Why would an institution like Rolling Stone — which has made a name for itself in the past with deeply reported features like the piece it did on former NATO commander Stanley McChrystal, which got the general fired — take such a risk? Former New York Times editor Bill Keller argued in an interview with the Times that the pressure from the internet to engage in “clickbait” exacerbated the problems with the story, and there is some truth to that. Even though Rolling Stone is a monthly magazine, it is part of a much more competitive media landscape than ever before.

But the real reason why the magazine and its editors failed to perform some of the most rudimentary journalistic tasks is the same as it has been in almost every previous example of such malfeasance — including the New York Times’ reporting on the case for intervention in Iraq in 2003, and the more recent Newsweek blockbuster feature on the secretive inventor of Bitcoin, which also turned out to be almost completely fabricated. And the reason is that the writers and editors in question desperately wanted the story to be true.

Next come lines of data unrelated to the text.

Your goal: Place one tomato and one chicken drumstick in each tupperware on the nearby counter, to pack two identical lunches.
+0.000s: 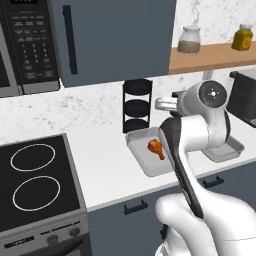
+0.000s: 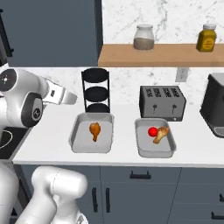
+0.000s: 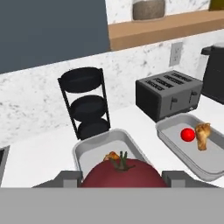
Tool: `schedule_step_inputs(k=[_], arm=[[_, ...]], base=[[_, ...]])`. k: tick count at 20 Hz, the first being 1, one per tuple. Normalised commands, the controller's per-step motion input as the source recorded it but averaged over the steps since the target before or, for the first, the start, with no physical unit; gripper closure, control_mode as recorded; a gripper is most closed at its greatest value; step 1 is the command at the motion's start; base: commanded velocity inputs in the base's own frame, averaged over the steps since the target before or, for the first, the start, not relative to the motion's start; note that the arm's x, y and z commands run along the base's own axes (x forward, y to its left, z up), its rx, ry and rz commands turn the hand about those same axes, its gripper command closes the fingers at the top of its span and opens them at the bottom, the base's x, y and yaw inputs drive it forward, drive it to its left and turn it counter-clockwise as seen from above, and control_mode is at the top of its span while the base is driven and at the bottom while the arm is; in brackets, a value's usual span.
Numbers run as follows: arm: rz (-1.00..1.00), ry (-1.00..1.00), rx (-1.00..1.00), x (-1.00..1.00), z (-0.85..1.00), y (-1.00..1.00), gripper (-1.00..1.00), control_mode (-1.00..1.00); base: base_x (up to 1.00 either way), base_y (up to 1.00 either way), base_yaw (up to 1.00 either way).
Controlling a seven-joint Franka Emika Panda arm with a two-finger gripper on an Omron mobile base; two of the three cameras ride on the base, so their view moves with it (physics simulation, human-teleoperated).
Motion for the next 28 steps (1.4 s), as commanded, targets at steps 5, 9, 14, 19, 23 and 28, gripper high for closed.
schedule_step_inputs(k=[5, 9, 14, 19, 23, 28], arm=[[0.01, 0.13, 0.03, 0.21, -0.79, -0.29, 1.0, -1.0], [0.03, 0.22, 0.03, 0.13, -0.93, -0.09, 1.0, -1.0], [0.04, 0.16, 0.02, 0.26, -0.9, 0.0, 1.0, -1.0], [0.07, 0.2, 0.08, 0.57, -0.69, 0.0, 1.0, -1.0], [0.06, 0.21, 0.07, 0.89, -0.58, 0.06, 1.0, -1.0], [0.04, 0.2, 0.05, 1.0, -0.42, 0.11, 1.0, -1.0]], base=[[0.0, 0.0, 0.0], [0.0, 0.0, 0.0], [0.0, 0.0, 0.0], [0.0, 0.0, 0.0], [0.0, 0.0, 0.0], [0.0, 0.0, 0.0]])
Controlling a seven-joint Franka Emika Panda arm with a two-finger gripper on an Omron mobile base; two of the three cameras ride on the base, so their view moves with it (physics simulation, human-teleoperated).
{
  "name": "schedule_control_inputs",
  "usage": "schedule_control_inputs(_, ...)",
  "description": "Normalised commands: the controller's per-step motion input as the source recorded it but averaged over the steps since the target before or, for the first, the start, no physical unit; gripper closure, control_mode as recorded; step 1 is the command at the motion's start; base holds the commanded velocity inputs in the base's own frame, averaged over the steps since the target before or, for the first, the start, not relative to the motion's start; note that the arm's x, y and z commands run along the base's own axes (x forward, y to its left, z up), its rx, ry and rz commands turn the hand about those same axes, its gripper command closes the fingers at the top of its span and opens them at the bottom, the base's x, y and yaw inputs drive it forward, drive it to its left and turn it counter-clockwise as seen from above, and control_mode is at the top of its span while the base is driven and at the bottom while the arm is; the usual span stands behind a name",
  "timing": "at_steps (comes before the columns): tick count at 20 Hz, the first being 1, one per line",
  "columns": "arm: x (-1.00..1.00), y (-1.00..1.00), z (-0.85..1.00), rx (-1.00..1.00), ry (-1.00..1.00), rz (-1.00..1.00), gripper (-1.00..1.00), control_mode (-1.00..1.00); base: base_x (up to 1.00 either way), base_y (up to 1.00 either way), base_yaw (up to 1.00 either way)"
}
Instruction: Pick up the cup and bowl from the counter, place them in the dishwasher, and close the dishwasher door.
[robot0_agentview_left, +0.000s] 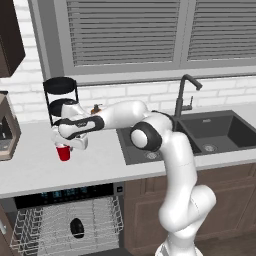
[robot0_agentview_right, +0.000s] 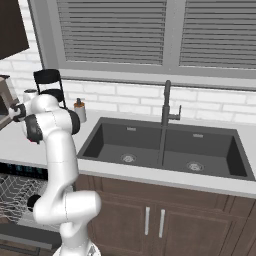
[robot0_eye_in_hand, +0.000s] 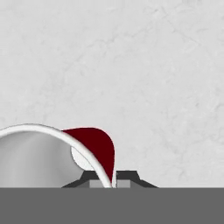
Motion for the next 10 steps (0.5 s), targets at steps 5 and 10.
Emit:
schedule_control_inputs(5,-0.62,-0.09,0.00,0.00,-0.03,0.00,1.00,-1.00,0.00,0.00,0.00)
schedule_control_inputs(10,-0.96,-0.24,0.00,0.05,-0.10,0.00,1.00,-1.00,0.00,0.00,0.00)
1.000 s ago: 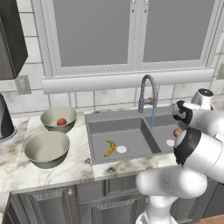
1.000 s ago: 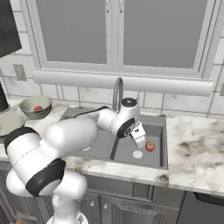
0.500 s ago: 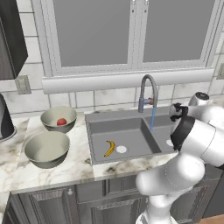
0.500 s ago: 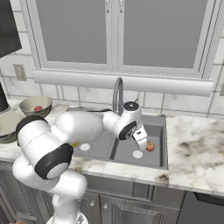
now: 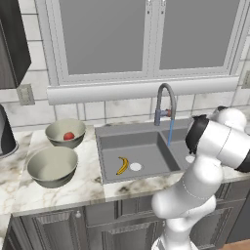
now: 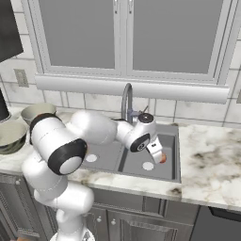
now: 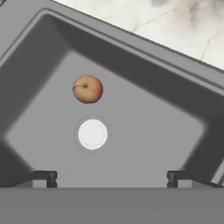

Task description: Pick the peachs from the sink and place them in one bowl. Place the banana in the other bowl. Then turn off the sink faucet.

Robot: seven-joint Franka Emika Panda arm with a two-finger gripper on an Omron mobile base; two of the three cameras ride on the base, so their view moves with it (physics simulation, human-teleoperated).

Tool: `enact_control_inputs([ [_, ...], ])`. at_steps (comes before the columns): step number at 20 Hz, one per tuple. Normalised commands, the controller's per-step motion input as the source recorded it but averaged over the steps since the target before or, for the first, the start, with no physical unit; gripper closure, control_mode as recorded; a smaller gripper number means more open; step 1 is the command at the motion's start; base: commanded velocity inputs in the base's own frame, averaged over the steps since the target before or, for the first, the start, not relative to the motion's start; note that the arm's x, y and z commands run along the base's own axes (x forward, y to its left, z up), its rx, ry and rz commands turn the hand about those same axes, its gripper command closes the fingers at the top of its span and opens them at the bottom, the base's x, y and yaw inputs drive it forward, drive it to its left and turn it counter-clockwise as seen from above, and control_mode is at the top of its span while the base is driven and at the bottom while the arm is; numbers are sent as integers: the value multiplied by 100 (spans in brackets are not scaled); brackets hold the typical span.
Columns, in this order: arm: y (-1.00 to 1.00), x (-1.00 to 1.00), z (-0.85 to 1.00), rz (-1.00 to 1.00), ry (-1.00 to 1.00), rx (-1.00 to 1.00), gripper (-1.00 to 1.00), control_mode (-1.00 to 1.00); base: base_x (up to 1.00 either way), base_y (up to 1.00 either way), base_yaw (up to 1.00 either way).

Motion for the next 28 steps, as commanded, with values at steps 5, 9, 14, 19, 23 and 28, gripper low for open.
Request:
enact_control_inputs([
  [5,-9,22,-21,0,0,0,-100,-100,0,0,0],
  [9,-22,18,-21,0,0,0,-100,-100,0,0,0],
  [14,-21,20,-22,0,0,0,-100,-100,0,0,0],
  [19,-1,34,-11,-1,0,1,-100,-100,0,0,0],
  [23,-3,34,-10,0,0,1,-100,-100,0,0,0],
  [28,-15,17,-20,0,0,1,-100,-100,0,0,0],
])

Campus rape is arguably a huge problem in America, and an extremely painful one, and stories like the one told by Jackie are all too commonplace: male fraternities as a breeding ground for such behavior, campus officials overlooking or downplaying such incidents, victims being blamed for their own assaults, and so on. Jackie’s tale was the perfect synthesis of all of these sub-themes, and as such it could be counted on to be both a massive attention-getting device and an important political and cultural document. The perfect combination. The report says:

“The problem of confirmation bias – the tendency of people to be trapped by pre-existing assumptions and to select facts that support their own views while overlooking contradictory ones – is a well-established finding of social science. It seems to have been a factor here.”

This desire to have a story be true is such a powerful drug that it can overcome even the most hard-core and deeply-ingrained journalistic instincts of senior editors at institutions like the New York Times, Newsweek and obviously Rolling Stone. It can convince a writer that checking a source’s report isn’t worth it, and it can convince editors not to bother requesting such a check. In the case of the Rolling Stone feature, interestingly enough, having more editors apply their expertise to the story may have actually exacerbated the problem rather than curing it, according to former Columbia journalism professor Bill Grueskin.

There’s one other aspect of the Rolling Stone controversy that stands out, and that is the almost complete lack of repercussions for any of the writers and editors involved in the story. The magazine should be congratulated for asking for — and then making public — an independent investigation of its practices, something that happens all too infrequently. But how could it then decide to absolve its staff of any penalty for their failure, and on top of that say it doesn’t plan to change any of its editorial processes?

If the trust of readers is one of the most valuable currencies we have in the current media landscape — as I would argue it is — then Rolling Stone banked a substantial amount by agreeing to the public review, but has spent all that and more by failing to take even the most rudimentary steps to ensure that it doesn’t happen again.